Occurs around 8-10 days after osteoid secretion. The initial 70-75% of mineralisation.

Question 12

Secondary mineralisation

Answer 12

Complete bone mineralisation to final bone density. Occurs over several months

Question 13

Name and describe the four cell types found in bone.

Answer 13

1. Osteoblasts - Osteoid formation, initial mineralisation and reg factors production
2. Osteocytes - Produce and absorb immediately local bone. Communication
3. Osteoclasts - Reabsorption of bone. Produce low pH acid which dissolves bone salts, and proteolytic enzymes which dissolve osteoid
4. Bone marrow stromal cells - haematopoietic growth factors, OB progenitor cells, PTH, strain gauge (activate remodelling)

Question 14

Describe the morphological features of active and inactive OBs.

Answer 14

Active = Pear shaped, cuboidal cells, abundant RER and golgi, basophilic, granular cytoplasm.

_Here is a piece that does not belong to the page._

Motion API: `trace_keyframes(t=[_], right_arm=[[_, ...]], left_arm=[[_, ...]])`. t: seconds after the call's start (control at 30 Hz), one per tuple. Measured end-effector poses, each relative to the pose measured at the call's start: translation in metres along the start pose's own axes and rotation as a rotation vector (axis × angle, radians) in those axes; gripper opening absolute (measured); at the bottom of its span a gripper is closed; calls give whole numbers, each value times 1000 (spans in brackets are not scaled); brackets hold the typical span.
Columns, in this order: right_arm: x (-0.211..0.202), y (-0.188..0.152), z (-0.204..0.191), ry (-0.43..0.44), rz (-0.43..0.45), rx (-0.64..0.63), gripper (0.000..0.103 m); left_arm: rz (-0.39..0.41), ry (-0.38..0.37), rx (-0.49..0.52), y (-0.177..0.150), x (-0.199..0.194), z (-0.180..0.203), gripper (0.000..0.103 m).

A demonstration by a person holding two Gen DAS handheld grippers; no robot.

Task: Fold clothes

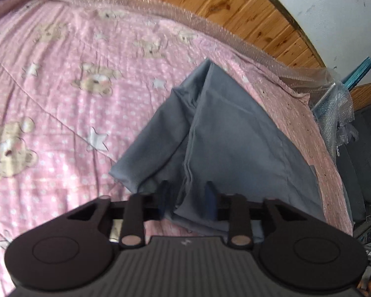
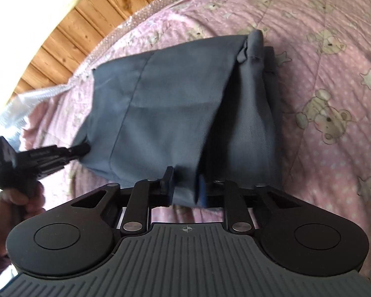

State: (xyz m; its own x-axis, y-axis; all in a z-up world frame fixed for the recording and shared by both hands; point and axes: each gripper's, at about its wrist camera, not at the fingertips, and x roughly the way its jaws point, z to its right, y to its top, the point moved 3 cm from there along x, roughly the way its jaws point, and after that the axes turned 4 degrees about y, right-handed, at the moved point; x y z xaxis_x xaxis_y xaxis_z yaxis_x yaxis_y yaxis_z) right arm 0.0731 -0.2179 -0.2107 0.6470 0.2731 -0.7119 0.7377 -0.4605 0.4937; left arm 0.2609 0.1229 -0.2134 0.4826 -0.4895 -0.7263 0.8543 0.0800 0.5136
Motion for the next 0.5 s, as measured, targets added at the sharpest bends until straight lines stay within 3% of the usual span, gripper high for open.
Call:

Inactive = flat, similar to squamous cells, line bone surface

Question 15

Describe the morphology of osteocytes.

Answer 15

Minimal cytoplasm, projections which communicate with immediately adjacent cells through canaliculi of bone

Question 16

Describe the morphology of an osteoclast.

Answer 16

Large, multinucleated cells, eosinophilic cytoplasms, found on bone surface.

Found within Howship’s lacunae when actively reabsorbing bones.

Question 17

Describe the morphology of bone marrow stromal cells.

What four functions do they serve?

Answer 17

Spindle cells, margin of bone marrow, immediately above the osteoblast layer.

1. Hematopoietic growth factors Eg: EPO and CSF
2. Progenitor cells of the OB
   
   1. Provide vertical orientation of bone cell
   2. Establish the canalicular-lacunar system.
3. React to parathyroid hormone stimulation
   
   1. Attract and stimulate OCl to remove bone
   2. Proliferate and form fibro-osseous matrix
4. Strain gauges which activate bone remodelling.

Question 18

What is the embryological origin of OCls?

Answer 18

Monomyelocytic stem cells

Question 19

What are the organic components of the bone matrix?

Answer 19

1. Osteoid - T1 collagen
2. Other proteins - proteoglycans, osteonectin, osteopontin, etc
3. Growth factors - FGF & TGFbeta - cause mitogenic responses in cells

Question 20

Name the two main inorganic components of the bone matrix.

Answer 20

1. Hydroxyapatite - Calcium and phosphorous
2. Carbonate, Mg, Na, Zn, F also

Question 21

Cancellous bone

Answer 21

aka Spongy

Tarbeculae surrounded by large spaces filled with marrow. Found along entire of flat bones and in the diaphysis of long bones.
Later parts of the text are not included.